## PROBLEM TO SOLVE
In the records below, find the line holding "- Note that" and the line holding "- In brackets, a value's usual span". Set down both, with every line between them, exactly.

####################

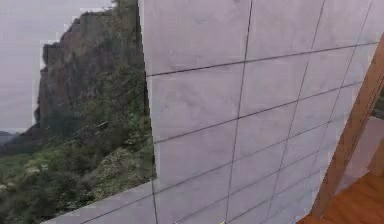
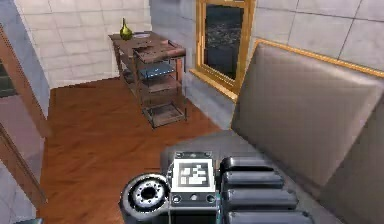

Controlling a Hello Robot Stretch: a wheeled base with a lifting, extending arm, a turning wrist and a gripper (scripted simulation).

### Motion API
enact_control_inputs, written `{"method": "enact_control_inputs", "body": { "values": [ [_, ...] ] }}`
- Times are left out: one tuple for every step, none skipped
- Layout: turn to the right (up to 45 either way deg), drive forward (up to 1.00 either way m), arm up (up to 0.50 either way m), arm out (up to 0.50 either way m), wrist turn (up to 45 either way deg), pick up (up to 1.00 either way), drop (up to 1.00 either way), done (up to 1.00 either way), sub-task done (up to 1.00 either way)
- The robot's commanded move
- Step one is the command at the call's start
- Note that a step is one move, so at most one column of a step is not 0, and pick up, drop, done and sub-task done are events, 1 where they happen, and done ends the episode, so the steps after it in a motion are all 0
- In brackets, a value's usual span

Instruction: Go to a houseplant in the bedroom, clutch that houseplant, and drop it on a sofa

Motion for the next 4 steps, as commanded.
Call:
{"method": "enact_control_inputs", "body": {
  "values": [
    [39.0, 0.0, 0.0, 0.0, 0.0, 0.0, 0.0, 0.0, 0.0],
    [-45.0, 0.0, 0.0, 0.0, 0.0, 0.0, 0.0, 0.0, 0.0],
    [-45.0, 0.0, 0.0, 0.0, 0.0, 0.0, 0.0, 0.0, 0.0],
    [-33.0, 0.0, 0.0, 0.0, 0.0, 0.0, 0.0, 0.0, 0.0]
  ]
}}
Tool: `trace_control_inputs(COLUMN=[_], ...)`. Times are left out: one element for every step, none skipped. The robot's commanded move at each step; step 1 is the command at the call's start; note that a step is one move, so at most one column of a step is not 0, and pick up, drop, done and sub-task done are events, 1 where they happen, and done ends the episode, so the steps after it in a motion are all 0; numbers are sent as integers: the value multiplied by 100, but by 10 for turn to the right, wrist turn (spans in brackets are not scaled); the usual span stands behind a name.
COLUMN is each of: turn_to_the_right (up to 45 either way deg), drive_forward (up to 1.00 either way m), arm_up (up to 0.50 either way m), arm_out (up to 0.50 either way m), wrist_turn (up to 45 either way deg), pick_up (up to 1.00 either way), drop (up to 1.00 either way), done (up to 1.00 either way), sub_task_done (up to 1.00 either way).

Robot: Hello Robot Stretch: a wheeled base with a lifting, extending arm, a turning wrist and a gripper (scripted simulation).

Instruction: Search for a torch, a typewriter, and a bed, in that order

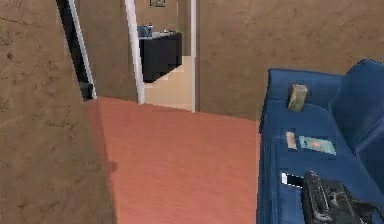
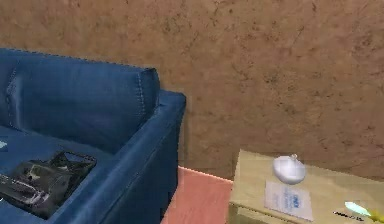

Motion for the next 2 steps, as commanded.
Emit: trace_control_inputs(turn_to_the_right=[-450, -450], drive_forward=[0, 0], arm_up=[0, 0], arm_out=[0, 0], wrist_turn=[0, 0], pick_up=[0, 0], drop=[0, 0], done=[0, 0], sub_task_done=[0, 0])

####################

## TASK RESULT
- Note that a step is one move, so at most one column of a step is not 0, and pick up, drop, done and sub-task done are events, 1 where they happen, and done ends the episode, so the steps after it in a motion are all 0
- In brackets, a value's usual span

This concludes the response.